* [PATCH] iomap: move prefaulting out of hot write path
@ 2025-07-26 9:09 alexjlzheng
2025-07-27 22:10 ` Matthew Wilcox
0 siblings, 1 reply; 6+ messages in thread
From: alexjlzheng @ 2025-07-26 9:09 UTC (permalink / raw)
To: brauner, djwong, dave.hansen
Cc: linux-xfs, linux-fsdevel, linux-kernel, Jinliang Zheng
From: Jinliang Zheng <alexjlzheng@tencent.com>
Similar to commit 665575cff098 ("filemap: move prefaulting out of hot
write path"), there's no need to do the faultin unconditionally. It is
more reasonable to perform faultin operation only when an exception
occurs.
And copy_folio_from_iter_atomic() short-circuits page fault handle logics
via pagefault_disable(), which prevents deadlock scenarios when both
source and destination buffers reside within the same folio. So it's
safe move prefaulting after copy failed.
Signed-off-by: Jinliang Zheng <alexjlzheng@tencent.com>
---
fs/iomap/buffered-io.c | 25 ++++++++++---------------
1 file changed, 10 insertions(+), 15 deletions(-)
diff --git a/fs/iomap/buffered-io.c b/fs/iomap/buffered-io.c
index fb4519158f3a..7ca3f3b9d57e 100644
--- a/fs/iomap/buffered-io.c
+++ b/fs/iomap/buffered-io.c
@@ -964,21 +964,6 @@ static int iomap_write_iter(struct iomap_iter *iter, struct iov_iter *i)
if (bytes > iomap_length(iter))
bytes = iomap_length(iter);
- /*
- * Bring in the user page that we'll copy from _first_.
- * Otherwise there's a nasty deadlock on copying from the
- * same page as we're writing to, without it being marked
- * up-to-date.
- *
- * For async buffered writes the assumption is that the user
- * page has already been faulted in.
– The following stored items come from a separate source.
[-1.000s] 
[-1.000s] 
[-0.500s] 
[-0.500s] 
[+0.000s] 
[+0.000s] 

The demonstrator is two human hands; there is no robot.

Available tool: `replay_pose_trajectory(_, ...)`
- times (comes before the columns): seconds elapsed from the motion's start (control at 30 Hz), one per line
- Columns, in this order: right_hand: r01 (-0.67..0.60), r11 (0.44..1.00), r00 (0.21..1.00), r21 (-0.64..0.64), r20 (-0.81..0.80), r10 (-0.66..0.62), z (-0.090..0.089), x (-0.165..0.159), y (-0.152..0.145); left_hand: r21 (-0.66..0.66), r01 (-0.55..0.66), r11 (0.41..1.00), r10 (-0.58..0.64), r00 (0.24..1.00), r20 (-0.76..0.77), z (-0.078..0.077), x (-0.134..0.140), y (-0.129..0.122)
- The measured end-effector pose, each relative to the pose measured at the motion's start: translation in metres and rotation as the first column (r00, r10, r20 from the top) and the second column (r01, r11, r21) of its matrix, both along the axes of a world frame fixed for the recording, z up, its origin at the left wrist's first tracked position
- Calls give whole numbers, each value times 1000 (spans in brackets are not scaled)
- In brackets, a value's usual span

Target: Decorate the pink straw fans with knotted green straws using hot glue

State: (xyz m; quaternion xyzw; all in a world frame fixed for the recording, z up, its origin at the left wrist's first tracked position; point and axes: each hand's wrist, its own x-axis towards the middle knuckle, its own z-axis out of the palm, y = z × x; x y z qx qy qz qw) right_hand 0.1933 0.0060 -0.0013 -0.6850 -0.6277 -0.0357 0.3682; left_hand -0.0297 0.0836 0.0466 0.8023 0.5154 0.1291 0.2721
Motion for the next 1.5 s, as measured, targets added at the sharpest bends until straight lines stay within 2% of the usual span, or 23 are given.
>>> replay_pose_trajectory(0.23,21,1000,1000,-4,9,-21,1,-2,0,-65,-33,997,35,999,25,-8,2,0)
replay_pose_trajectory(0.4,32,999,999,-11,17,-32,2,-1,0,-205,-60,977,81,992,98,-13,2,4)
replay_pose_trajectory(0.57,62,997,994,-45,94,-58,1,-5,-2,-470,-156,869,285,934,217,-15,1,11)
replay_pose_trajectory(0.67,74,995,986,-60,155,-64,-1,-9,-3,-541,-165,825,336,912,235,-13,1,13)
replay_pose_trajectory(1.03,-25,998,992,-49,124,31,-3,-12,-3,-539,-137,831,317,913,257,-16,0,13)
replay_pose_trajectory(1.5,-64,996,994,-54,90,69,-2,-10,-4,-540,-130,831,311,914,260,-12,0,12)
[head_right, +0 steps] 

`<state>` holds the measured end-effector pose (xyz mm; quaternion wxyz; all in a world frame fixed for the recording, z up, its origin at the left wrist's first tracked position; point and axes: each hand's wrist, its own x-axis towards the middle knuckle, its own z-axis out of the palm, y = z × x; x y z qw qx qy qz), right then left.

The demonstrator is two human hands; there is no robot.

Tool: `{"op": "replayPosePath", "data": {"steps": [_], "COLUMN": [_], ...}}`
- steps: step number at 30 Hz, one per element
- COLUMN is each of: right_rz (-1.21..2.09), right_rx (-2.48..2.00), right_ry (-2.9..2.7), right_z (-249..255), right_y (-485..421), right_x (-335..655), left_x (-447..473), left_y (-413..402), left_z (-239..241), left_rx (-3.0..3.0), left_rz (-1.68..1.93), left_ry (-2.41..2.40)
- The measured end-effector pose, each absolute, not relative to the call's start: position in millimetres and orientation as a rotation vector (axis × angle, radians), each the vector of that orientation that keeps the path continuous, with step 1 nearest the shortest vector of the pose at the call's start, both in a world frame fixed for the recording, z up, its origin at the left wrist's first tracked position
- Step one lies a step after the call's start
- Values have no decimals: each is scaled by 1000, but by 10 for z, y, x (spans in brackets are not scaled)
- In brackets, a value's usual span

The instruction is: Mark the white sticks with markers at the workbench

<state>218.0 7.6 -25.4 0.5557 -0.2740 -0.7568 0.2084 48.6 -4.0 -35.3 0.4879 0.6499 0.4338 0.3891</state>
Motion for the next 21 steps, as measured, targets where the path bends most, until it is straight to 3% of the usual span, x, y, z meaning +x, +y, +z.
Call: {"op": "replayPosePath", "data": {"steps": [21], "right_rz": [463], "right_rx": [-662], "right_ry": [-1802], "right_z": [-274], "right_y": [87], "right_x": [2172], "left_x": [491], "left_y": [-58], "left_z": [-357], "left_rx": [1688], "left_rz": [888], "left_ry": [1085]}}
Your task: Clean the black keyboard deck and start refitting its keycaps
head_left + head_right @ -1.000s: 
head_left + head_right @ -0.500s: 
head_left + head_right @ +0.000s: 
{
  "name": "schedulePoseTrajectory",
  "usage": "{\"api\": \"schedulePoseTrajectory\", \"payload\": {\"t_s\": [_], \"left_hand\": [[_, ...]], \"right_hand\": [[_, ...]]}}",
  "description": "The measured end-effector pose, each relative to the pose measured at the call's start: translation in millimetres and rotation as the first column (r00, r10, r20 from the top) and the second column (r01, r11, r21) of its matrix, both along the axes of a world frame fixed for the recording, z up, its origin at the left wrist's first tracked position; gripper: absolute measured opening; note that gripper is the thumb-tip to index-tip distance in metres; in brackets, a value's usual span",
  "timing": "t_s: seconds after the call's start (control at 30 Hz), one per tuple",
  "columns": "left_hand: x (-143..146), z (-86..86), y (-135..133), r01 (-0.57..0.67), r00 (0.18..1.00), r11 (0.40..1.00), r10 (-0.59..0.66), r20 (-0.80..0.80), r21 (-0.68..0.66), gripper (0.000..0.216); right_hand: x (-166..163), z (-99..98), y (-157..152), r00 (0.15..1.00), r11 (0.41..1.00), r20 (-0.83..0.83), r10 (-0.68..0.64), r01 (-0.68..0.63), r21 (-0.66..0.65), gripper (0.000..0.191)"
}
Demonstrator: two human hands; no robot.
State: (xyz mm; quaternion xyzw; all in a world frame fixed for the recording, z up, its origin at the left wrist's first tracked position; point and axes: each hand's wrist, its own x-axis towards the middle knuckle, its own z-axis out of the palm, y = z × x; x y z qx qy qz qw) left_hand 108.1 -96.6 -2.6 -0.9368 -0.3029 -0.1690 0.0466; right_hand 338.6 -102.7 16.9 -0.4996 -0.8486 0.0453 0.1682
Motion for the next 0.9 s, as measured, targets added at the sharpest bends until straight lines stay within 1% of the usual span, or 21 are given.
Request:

This can be optimized by
- * faulting the user page.
- */
- if (unlikely(fault_in_iov_iter_readable(i, bytes) == bytes)) {
- status = -EFAULT;
- break;
- }
-
status = iomap_write_begin(iter, &folio, &offset, &bytes);
if (unlikely(status)) {
iomap_write_failed(iter->inode, iter->pos, bytes);
@@ -992,6 +977,12 @@ static int iomap_write_iter(struct iomap_iter *iter, struct iov_iter *i)
if (mapping_writably_mapped(mapping))
flush_dcache_folio(folio);
+ /*
+ * copy_folio_from_iter_atomic() short-circuits page fault handle
+ * logics via pagefault_disable(), to prevent deadlock scenarios
+ * when both source and destination buffers reside within the same
+ * folio (mmap, ...).
+ */
copied = copy_folio_from_iter_atomic(folio, offset, bytes, i);
written = iomap_write_end(iter, bytes, copied, folio) ?
copied : 0;
@@ -1030,6 +1021,10 @@ static int iomap_write_iter(struct iomap_iter *iter, struct iov_iter *i)
bytes = copied;
goto retry;
}
+ if (fault_in_iov_iter_readable(i, bytes) == bytes) {
+ status = -EFAULT;
+ break;
+ }
} else {
total_written += written;
iomap_iter_advance(iter, &written);
--
2.49.0
^ permalink raw reply related [flat|nested] 6+ messages in thread
* Re: [PATCH] iomap: move prefaulting out of hot write path
2025-07-26 9:09 alexjlzheng
@ 2025-07-27 22:10 ` Matthew Wilcox
0 siblings, 0 replies; 6+ messages in thread
From: Matthew Wilcox @ 2025-07-27 22:10 UTC (permalink / raw)
To: alexjlzheng
Cc: brauner, djwong, dave.hansen, linux-xfs, linux-fsdevel,
linux-kernel, Jinliang Zheng
On Sat, Jul 26, 2025 at 05:09:56PM +0800, alexjlzheng@gmail.com wrote:
> @@ -992,6 +977,12 @@ static int iomap_write_iter(struct iomap_iter *iter, struct iov_iter *i)
> if (mapping_writably_mapped(mapping))
> flush_dcache_folio(folio);
>
> + /*
> + * copy_folio_from_iter_atomic() short-circuits page fault handle
> + * logics via pagefault_disable(), to prevent deadlock scenarios
> + * when both source and destination buffers reside within the same
> + * folio (mmap, ...).
> + */
Why did you change this comment from the one in 665575cff098?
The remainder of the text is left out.